No laudo, o médico avalia que a recuperação do paciente após um acidente vascular cerebral (AVC) e uma consequente hidrocefalia (quando há um aumento de líquido entre o crânio e o cérebro) foi "totalmente atípica e cientificamente inexplicável".
— Nunca tinha visto — diz o médico, por telefone.
— Foi uma recuperação fora dos padrões, algo que eu não consigo explicar. Desde o início me chamou a atenção o otimismo da esposa dele na recuperação, algo totalmente incompatível com a realidade do paciente. Acredito que a fé transforma, sim — rende-se o neurocirurgião, que diz ser cristão, mas não devoto de Padre Reus, como boa parte de seus conterrâneos.
"É Deus e Padre Reus"
O milagre teria ocorrido há mais de dois anos, mas só foi revelado agora. Inês, a esposa de Omar, diz que não se sentia à vontade para revelar a graça alcançada – só foi contar a história para o bispo em uma viagem à Fátima, em Portugal, organizada pela paróquia em setembro.
O fato aconteceu em 2015: Omar voltou para casa após um dia de trabalho e, durante o banho, começou a sentir fortes dores na cabeça. Morador de Sapucaia, fez exames no hospital da cidade e foi encaminhado no mesmo dia para São Leopoldo, onde fez uma tomografia. Constatado um AVC hemorrágico, foi imediatamente levado à sala de cirurgia do Hospital Unimed de Novo Hamburgo, onde foi atendido pelo neurocirurgião. A primeira cirurgia causou complicações, levou o paciente a um coma, e, durante a recuperação, Omar foi acometido por uma infecção hospitalar. Teria de fazer outra cirurgia, desta vez ainda mais arriscada.
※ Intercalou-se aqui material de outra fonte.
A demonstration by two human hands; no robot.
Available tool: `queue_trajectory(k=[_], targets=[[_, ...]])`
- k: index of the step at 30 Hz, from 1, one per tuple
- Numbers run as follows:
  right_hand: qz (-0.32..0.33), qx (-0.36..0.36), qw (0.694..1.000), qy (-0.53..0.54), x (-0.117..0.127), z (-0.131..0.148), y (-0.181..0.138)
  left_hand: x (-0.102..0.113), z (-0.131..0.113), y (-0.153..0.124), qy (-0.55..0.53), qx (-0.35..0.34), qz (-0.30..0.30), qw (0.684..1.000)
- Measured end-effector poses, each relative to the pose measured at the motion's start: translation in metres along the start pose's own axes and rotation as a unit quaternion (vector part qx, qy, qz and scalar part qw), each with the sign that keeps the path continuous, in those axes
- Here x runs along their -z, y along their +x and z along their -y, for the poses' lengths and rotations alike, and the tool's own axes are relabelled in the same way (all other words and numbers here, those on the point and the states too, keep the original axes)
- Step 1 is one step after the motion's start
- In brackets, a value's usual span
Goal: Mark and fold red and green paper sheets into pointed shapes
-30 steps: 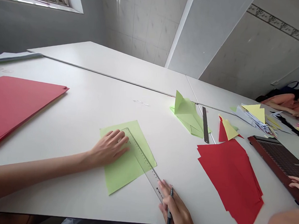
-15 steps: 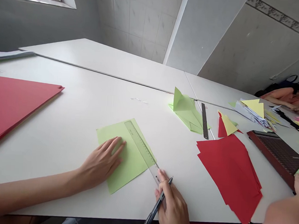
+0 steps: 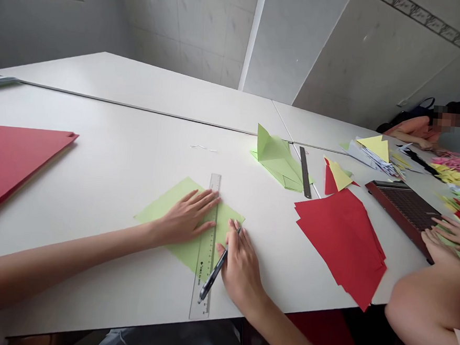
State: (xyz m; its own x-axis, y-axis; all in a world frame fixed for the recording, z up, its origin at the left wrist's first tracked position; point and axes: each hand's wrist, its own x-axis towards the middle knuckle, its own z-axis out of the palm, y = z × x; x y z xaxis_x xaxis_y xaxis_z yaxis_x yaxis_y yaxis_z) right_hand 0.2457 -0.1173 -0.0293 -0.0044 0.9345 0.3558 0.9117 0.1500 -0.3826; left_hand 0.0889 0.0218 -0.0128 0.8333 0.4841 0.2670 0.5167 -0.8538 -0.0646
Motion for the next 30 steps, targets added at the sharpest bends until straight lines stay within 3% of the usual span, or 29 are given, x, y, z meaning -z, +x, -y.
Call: queue_trajectory(k=[4,9,11,13,16,18,25,30], targets=[[0.031,0.021,0.999,-0.037,0.007,-0.043,0.028,0.005,0.006,-0.019,0.010,0.035,-0.010,0.999],[0.079,0.049,0.996,-0.013,0.024,-0.090,0.100,0.013,-0.008,-0.046,0.047,0.078,-0.017,0.996],[0.071,0.043,0.996,-0.014,0.020,-0.082,0.120,0.015,-0.017,-0.050,0.064,0.097,-0.021,0.993],[0.052,0.035,0.998,-0.015,0.008,-0.056,0.126,0.016,-0.024,-0.051,0.081,0.112,-0.026,0.990],[0.080,0.062,0.995,0.006,-0.017,-0.011,0.115,0.018,-0.030,-0.050,0.102,0.113,-0.029,0.988],[0.111,0.090,0.990,0.018,-0.028,0.003,0.109,0.020,-0.031,-0.053,0.111,0.102,-0.031,0.988],[0.192,0.165,0.966,0.052,-0.019,-0.035,0.139,0.028,-0.027,-0.079,0.097,0.057,-0.036,0.993],[0.200,0.181,0.961,0.066,-0.017,-0.033,0.138,0.035,-0.019,-0.082,0.004,0.019,-0.042,0.999]])
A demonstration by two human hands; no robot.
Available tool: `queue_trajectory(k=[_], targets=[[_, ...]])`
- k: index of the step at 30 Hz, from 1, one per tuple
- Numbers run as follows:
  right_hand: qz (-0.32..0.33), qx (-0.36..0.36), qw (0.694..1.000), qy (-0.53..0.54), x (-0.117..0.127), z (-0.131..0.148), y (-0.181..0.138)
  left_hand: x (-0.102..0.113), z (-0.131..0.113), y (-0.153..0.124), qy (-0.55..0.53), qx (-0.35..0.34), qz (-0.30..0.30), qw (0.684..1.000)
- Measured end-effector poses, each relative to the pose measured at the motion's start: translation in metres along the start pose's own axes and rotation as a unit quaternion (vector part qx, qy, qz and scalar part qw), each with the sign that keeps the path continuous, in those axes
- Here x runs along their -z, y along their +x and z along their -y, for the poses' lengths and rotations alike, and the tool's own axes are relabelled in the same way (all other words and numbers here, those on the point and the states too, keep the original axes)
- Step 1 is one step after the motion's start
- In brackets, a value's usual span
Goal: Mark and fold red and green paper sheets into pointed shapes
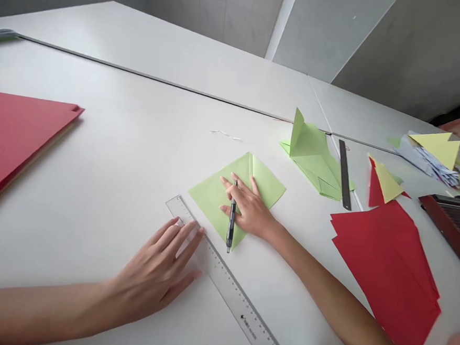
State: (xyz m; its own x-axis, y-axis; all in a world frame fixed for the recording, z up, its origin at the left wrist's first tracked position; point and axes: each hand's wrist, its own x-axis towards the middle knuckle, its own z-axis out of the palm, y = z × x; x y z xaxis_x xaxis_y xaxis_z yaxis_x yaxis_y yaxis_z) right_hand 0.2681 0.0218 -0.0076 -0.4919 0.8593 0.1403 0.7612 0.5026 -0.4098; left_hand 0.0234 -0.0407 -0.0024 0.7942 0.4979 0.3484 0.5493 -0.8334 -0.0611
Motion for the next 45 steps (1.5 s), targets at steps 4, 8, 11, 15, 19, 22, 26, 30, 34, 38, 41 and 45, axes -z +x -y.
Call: queue_trajectory(k=[4,8,11,15,19,22,26,30,34,38,41,45], targets=[[0.001,0.020,1.000,-0.002,-0.003,0.009,-0.003,-0.001,0.010,0.003,-0.072,-0.002,-0.010,0.997],[0.008,0.028,1.000,-0.002,-0.001,0.008,-0.004,-0.002,0.014,0.001,-0.129,0.031,0.020,0.991],[0.014,0.024,1.000,0.000,0.000,0.009,-0.005,-0.001,0.014,-0.003,-0.148,0.041,0.057,0.987],[0.017,0.013,1.000,-0.003,0.000,0.011,-0.005,-0.002,0.014,-0.005,-0.156,0.038,0.071,0.984],[0.015,0.015,1.000,-0.002,-0.001,0.012,-0.004,-0.002,0.013,-0.004,-0.157,0.039,0.069,0.984],[0.017,0.013,1.000,0.000,-0.001,0.013,-0.005,0.000,0.013,-0.003,-0.161,0.042,0.072,0.983],[0.014,0.015,1.000,-0.001,-0.001,0.013,-0.005,0.002,0.013,-0.003,-0.164,0.044,0.070,0.983],[0.012,0.012,1.000,-0.005,-0.001,0.013,-0.005,0.002,0.013,-0.002,-0.163,0.046,0.069,0.983],[0.014,0.009,1.000,-0.007,-0.001,0.014,-0.005,0.001,0.013,-0.002,-0.161,0.044,0.066,0.984],[0.014,0.007,1.000,-0.007,0.000,0.014,-0.005,0.002,0.012,-0.003,-0.159,0.048,0.067,0.984],[0.010,0.009,1.000,-0.007,0.000,0.015,-0.005,0.003,0.012,-0.002,-0.151,0.050,0.069,0.985],[0.006,0.011,1.000,-0.010,0.000,0.015,-0.005,0.003,0.012,-0.001,-0.135,0.045,0.073,0.987]])
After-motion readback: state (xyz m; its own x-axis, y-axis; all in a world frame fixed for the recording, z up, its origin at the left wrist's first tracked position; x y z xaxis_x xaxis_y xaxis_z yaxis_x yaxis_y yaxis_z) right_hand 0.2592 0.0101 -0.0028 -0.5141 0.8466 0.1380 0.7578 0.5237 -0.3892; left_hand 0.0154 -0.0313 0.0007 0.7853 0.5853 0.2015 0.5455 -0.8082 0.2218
— O doutor me chamou de lado e praticamente disse para eu me despedir do meu marido. Se a primeira cirurgia já era arriscada, a segunda era um atestado de morte. Mas eu estava muito confiante, não chorei nenhuma vez. Tenho o Padre Reus comigo desde sempre. É Deus e Padre Reus — conta Inês Slaviero, esposa de Omar há mais de 30 anos, que revela que fez o pedido definitivo ao possível futuro santo:
— Em determinado momento, quando ele ainda estava se recuperando da primeira cirurgia, eu não aguentava mais e falei assim "Padre Reus, eu quero uma resposta até amanhã, seja qual for". Peguei um santinho que entregam aqui na igreja e coloquei embaixo do travesseiro dele. No outro dia, ele acordou.
Omar lembra de muito pouco. Diz que sempre foi devoto do padre, mas só agora entende de fato o poder de sua fé. Diz que depois de seu "segundo nascimento", está com a memória ainda melhor, voltou a ter sonhos (e a lembrar deles) e, principalmente, se tornou um homem mais emotivo.
— Aqui em São Leopoldo, é difícil não ser devoto de Padre Reus. Mas o que aconteceu comigo foi incrível — fala, de maneira atônita.
Agora, o laudo médico deve ser remetido para Roma, para apreciação das autoridades do Vaticano. Caso percebam que a prova é conclusiva, representantes podem ser enviados à cidade gaúcha para investigar o episódio e, caso tudo aconteça de acordo com o que Omar, Inês, o bispo, o médico e a comunidade de São Leopoldo creem, a canonização de Padre Reus segue para o carimbo do papa Francisco.
O bispo Hastenteufel ainda mostra receio ao falar sobre o assunto – durante a missa, disse que não ia chamar Omar ao palco para evitar superexposição ("vocês vão ficar tirando foto!"). Em caso de sucesso no pleito em Roma, aí sim diz que irá apresentá-lo publicamente como "o homem do milagre".
— Conforme o próprio médico diz, é inexplicável. É uma cura incompreensível — resumiu, após a missa.